Figure 2-1: New project dialog.

Selecting OK brings you to the next screen that directs the user to import variants. Select Add Files, navigate to the location of the extracted ZIP file, and add the ACMG Guidelines Trio Samples.vcf. Click Next.

Figure 2-2: Import variants wizard opening screen.

In the Import Variants of Family Samples dialog, you need to define sample relationships and affection status as well as sex. For the proband (NA19240) you will need to define mother (NA12938) and father (NA12939) as well as the Affection status. You can do this by clicking on the dropdown options under the Mother and Father columns and selecting the appropriate samples. Affection status can be selected by clicking once on the box. The proband is also a Female, which should be selected under the Sex column. Mother and father Sex should also be defined.
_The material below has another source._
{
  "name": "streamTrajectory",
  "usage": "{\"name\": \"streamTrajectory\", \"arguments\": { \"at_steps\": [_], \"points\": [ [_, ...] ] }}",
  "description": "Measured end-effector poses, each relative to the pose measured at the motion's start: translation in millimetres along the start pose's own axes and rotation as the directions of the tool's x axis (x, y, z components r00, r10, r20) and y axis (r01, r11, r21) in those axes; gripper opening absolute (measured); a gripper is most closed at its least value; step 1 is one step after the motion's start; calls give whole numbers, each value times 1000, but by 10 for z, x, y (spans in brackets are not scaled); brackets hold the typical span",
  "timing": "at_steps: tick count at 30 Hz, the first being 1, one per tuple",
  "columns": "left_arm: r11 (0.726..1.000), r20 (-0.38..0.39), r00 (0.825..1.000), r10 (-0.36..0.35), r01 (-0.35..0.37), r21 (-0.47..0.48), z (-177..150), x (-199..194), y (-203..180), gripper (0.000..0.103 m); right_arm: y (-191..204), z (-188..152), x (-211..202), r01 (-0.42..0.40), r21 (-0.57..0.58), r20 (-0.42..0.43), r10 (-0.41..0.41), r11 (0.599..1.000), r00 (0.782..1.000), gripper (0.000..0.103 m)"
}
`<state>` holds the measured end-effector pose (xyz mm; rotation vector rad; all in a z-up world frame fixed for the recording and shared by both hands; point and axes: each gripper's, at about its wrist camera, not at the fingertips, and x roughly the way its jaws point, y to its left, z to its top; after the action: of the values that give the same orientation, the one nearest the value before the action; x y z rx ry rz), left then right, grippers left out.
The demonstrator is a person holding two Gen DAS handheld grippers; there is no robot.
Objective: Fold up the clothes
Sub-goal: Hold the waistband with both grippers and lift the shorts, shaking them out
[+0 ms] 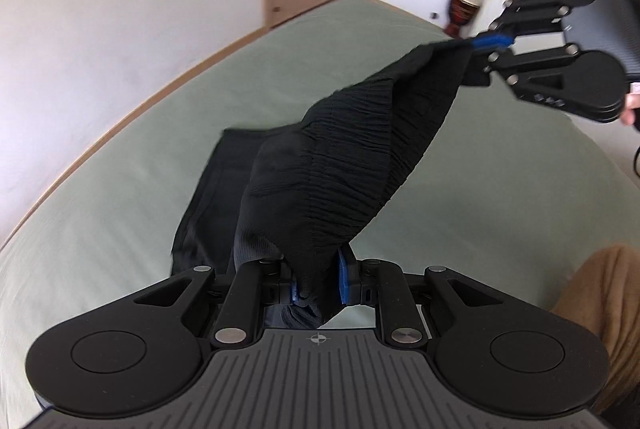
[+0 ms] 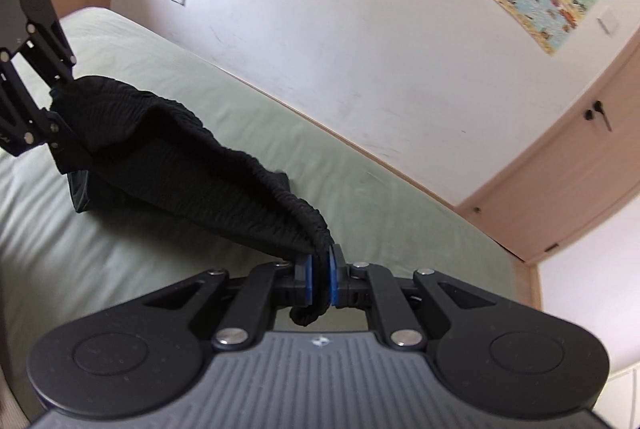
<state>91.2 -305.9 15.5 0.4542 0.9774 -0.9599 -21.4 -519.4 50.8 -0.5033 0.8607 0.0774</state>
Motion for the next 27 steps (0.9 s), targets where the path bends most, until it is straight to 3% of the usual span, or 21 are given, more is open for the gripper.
{"name": "streamTrajectory", "arguments": {
  "at_steps": [7, 14, 21, 27],
  "points": [
    [993, 6, 998, -60, 59, 106, 426, 204, -501, 17, -334, -324, -227, 78, 2, -84, -78, 997, 993, 8],
    [980, -59, 997, -43, 54, 190, 629, 518, -762, 17, -511, -528, 29, 55, 50, -170, -46, 997, 984, 8],
    [975, -122, 992, -9, 36, 219, 860, 849, -676, 17, -554, -570, 448, 21, 79, -200, -4, 997, 980, 8],
    [972, -121, 991, 51, -21, 236, 1343, 1055, -403, 17, -787, -204, 853, 79, 71, -190, -64, 994, 980, 8]
  ]
}}
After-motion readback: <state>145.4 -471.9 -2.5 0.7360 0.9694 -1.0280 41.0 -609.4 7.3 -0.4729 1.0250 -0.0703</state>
The dialog should look like Figure 2-3. Once the sample relationships are defined, you also have the option to associate BAM files using the Associate BAM File icon. Although we do not have BAM files for this project, this feature will automatically detect the BAM files if they have the same sample name and are located in the same directory or sub-directory as the VCF files. Click Next.
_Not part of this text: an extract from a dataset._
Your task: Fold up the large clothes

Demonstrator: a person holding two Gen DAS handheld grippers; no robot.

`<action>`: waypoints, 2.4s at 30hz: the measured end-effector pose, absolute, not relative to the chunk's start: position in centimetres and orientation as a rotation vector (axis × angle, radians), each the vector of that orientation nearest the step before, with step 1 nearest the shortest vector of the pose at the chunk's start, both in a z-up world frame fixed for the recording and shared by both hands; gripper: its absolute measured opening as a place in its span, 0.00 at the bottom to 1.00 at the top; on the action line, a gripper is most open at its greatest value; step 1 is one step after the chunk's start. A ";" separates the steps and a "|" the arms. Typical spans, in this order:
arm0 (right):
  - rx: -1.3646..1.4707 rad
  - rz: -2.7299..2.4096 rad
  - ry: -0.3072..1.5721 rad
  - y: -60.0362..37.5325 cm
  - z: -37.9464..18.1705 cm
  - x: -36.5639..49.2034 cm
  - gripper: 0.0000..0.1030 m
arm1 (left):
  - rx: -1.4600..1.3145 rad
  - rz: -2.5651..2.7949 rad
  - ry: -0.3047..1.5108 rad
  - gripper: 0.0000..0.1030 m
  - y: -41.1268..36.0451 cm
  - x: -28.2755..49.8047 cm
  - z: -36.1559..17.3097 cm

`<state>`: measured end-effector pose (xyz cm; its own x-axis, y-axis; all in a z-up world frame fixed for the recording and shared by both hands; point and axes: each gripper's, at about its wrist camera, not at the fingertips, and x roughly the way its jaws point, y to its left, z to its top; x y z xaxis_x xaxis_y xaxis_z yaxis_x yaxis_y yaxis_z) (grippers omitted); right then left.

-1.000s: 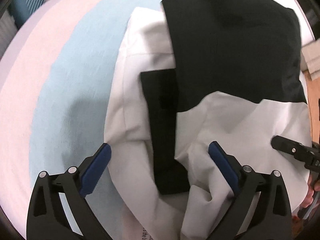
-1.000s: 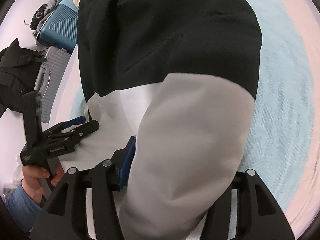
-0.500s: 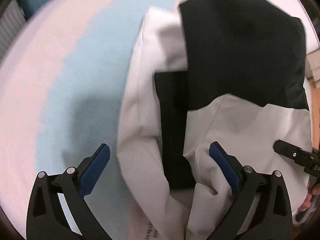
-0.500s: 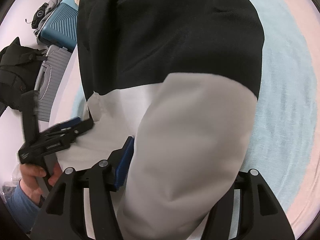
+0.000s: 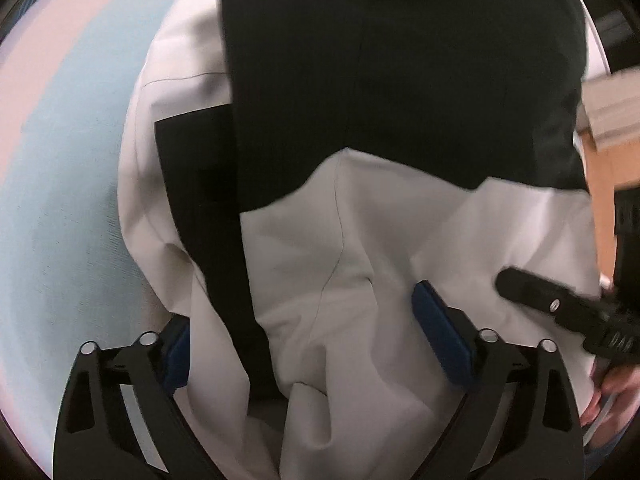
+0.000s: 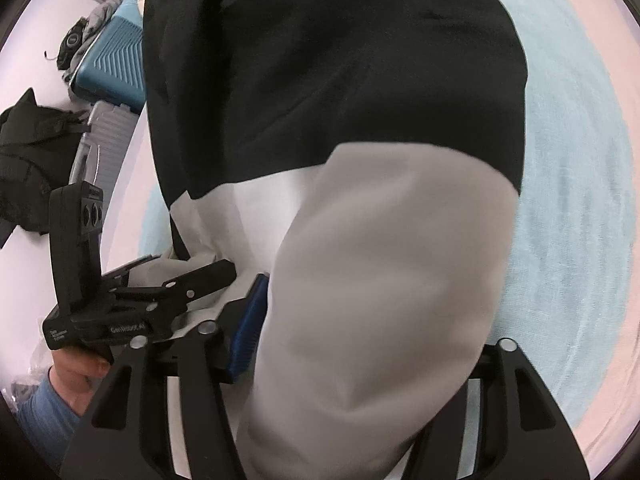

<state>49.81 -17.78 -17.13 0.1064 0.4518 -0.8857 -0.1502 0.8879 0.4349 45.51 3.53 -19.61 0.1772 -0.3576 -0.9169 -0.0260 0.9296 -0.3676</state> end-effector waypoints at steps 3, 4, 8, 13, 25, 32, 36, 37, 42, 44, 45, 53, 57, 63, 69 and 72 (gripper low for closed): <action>0.254 0.456 1.369 -17.8 -16.4 49.4 0.35 | -0.269 -0.219 1.338 0.34 3.2 44.5 -17.9; 0.256 0.453 1.362 -17.9 -16.1 49.3 0.34 | -0.257 -0.221 1.332 0.29 2.9 44.4 -17.4; 0.240 0.467 1.314 -18.0 -14.5 48.5 0.30 | -0.196 -0.219 1.301 0.19 1.5 42.9 -16.1; 0.275 0.505 1.249 -20.1 -12.0 47.2 0.28 | -0.179 -0.229 1.252 0.17 0.2 41.6 -12.5; 0.215 0.414 1.112 -26.8 -3.2 42.3 0.27 | -0.071 -0.322 1.141 0.17 -4.7 36.8 -4.3; 0.198 0.280 1.057 -34.3 2.2 36.6 0.27 | -0.010 -0.435 1.087 0.17 -12.4 35.5 0.8; 0.196 0.217 1.032 -39.3 4.7 32.8 0.27 | 0.023 -0.490 1.050 0.17 -19.7 33.4 3.3; 0.192 0.205 1.024 -40.8 5.2 31.8 0.27 | 0.030 -0.503 1.041 0.17 -21.7 32.8 3.9; 0.191 0.160 0.994 -50.3 7.1 27.3 0.26 | 0.055 -0.540 1.000 0.17 -31.5 30.0 5.6; 0.185 0.145 0.987 -54.0 7.7 25.7 0.26 | 0.061 -0.555 0.989 0.17 -36.3 28.6 6.6; 0.184 0.135 0.981 -56.8 8.1 24.6 0.26 | 0.063 -0.561 0.984 0.17 -38.5 27.8 7.3; 0.154 0.042 0.949 -73.0 11.2 19.0 0.26 | 0.082 -0.650 0.944 0.17 -56.1 24.5 10.1; 0.171 -0.010 0.923 -78.9 11.9 17.5 0.25 | 0.126 -0.693 0.924 0.17 -62.6 24.3 10.3; 0.229 -0.070 0.892 -86.8 12.2 15.8 0.24 | 0.175 -0.758 0.917 0.17 -72.1 23.5 10.3; 0.290 -0.080 0.876 -96.2 9.2 13.8 0.24 | 0.230 -0.784 0.935 0.17 -82.6 21.3 8.0; 0.321 -0.095 0.877 -101.5 7.2 11.8 0.24 | 0.245 -0.799 0.961 0.17 -87.8 20.0 5.8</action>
Figure 2-3: Defining family structure.

In the last import dialog, leave the default options selected and select Finished. This will import the VCF files into the project template

Selecting ACMG Catalogs

After the import process the user will be provided with a dialog titled ACMG Project Options, which will be used to define the assessment catalogs for VSClinical. The assessment catalogs include one for classified variants, one for classified CNVs, and one for gene dosage sensitivity. Detailed information for these assessment catalogs can be found in the manual here. These catalogs will serve as an internal database by storing finalized variant classifications and can be used to track variants across projects. If the user already created assessment catalogs for VSClinical, you can choose it from the dropdown menus, otherwise select Create Missing Catalogs at the bottom of the dialog to autopopulate these fields.

Figure 3-1: Assessment catalog setup.

One the assessment catalogs have been created, select OK and it will bring you to the main project interface where we can start to investigate the filter logic of the template.
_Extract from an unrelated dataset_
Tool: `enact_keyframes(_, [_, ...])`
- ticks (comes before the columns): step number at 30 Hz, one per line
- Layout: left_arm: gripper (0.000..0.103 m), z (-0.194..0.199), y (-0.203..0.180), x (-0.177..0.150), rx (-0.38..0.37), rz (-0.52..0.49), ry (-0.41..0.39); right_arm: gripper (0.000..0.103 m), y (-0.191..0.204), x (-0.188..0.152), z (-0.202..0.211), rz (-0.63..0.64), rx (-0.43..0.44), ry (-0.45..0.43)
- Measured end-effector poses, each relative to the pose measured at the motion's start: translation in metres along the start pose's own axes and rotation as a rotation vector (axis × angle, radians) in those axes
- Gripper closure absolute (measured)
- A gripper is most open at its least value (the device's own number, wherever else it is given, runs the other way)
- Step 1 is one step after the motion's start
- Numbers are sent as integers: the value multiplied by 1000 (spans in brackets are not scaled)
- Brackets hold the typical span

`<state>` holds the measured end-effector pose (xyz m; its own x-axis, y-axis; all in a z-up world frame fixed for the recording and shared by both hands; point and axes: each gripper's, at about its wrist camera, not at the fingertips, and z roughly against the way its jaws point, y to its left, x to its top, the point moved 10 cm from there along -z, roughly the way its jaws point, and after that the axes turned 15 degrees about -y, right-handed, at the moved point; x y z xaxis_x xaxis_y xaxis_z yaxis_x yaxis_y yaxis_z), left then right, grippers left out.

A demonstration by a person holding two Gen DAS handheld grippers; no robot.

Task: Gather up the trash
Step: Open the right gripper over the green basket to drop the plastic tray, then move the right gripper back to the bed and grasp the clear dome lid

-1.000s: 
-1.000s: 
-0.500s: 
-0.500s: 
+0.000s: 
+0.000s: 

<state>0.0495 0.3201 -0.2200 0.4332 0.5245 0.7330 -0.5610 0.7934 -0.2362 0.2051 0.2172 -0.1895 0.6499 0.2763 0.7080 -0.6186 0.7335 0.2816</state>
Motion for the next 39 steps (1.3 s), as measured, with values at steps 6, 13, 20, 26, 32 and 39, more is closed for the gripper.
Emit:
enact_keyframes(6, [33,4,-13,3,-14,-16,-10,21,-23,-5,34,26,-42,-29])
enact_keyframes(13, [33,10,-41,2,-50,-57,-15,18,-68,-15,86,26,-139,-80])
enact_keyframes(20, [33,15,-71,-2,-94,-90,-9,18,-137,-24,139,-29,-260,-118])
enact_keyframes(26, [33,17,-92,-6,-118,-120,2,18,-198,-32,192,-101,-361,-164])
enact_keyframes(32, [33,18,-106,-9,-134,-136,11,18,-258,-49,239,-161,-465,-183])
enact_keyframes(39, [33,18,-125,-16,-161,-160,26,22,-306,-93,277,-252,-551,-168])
Investigating Filter Chains

The VCF data imported into the project using the ACMG Trio Template results in 50,691 variants for all three samples. The imported variants are automatically applied to the filter logic, which is composed of two filter containers: variant quality control (Variant QC) and Inheritance Model. For this project we will focus on variants present in the proband but if we wanted to change the sample you can click on the dropdown icon, highlighted in Figure 4-1, to view the other samples.

Figure 4-1: Trio workflow interface.

The Variant QC filter logic can be expanded in the filter chain by clicking the square box icon in the upper right corner of the container. Once selected, we can investigate the specific filter criteria that are being applied.

Figure 4-2: Expanding Variant QC filter container.

The 50,691 variants are applied to the Variant QC container which includes Read Depth (DP) >10 and Genotype Qualities (GQ) >20. These fields are derived from the variant table and are eliminating variants that have a low read depth and genotype quality. If you want to add additional fields into the filter logic, right click on the column header in the variant table and select Add to Filter Chain. Newly added filters will appear at the bottom of the filter logic, but they can be moved using a drag and drop method into any location within the filter chain. Applying this filter logic resulted in a total of 48,521 variants. The resulting variants are then passed into the Inheritance Model filter container.

Figure 4-3: Variant quality control filter.

Next, we will deep dive into variants of Dominant de novo inheritance. For easier viewing, minimize the Variant QC filter container.

Dominant de Novo

The first filter logic in the inheritance model filter container is variants of Dominant de novo. The Dominant de novo filter logic is based on the Mendel ErrorGene Inheritance and the ACMG Auto Classification.

Figure 5-1: Dominant de Novo variants.

The Mendel Error algorithm computes the Mendelian inheritance for the child’s genotype using the pedigree information, and for this inheritance pattern, de novo allele is selected. This filter indicates that the child’s genotype shows 152 de novo mutations that are not present in either parent. This can also be understood by looking at the genotype zygosity for the proband, mother and father in the variant table. The proband has heterozygous calls whereas the parents are either reference or missing.

Figure 5-2 Dominant de Novo zygosity in variant table.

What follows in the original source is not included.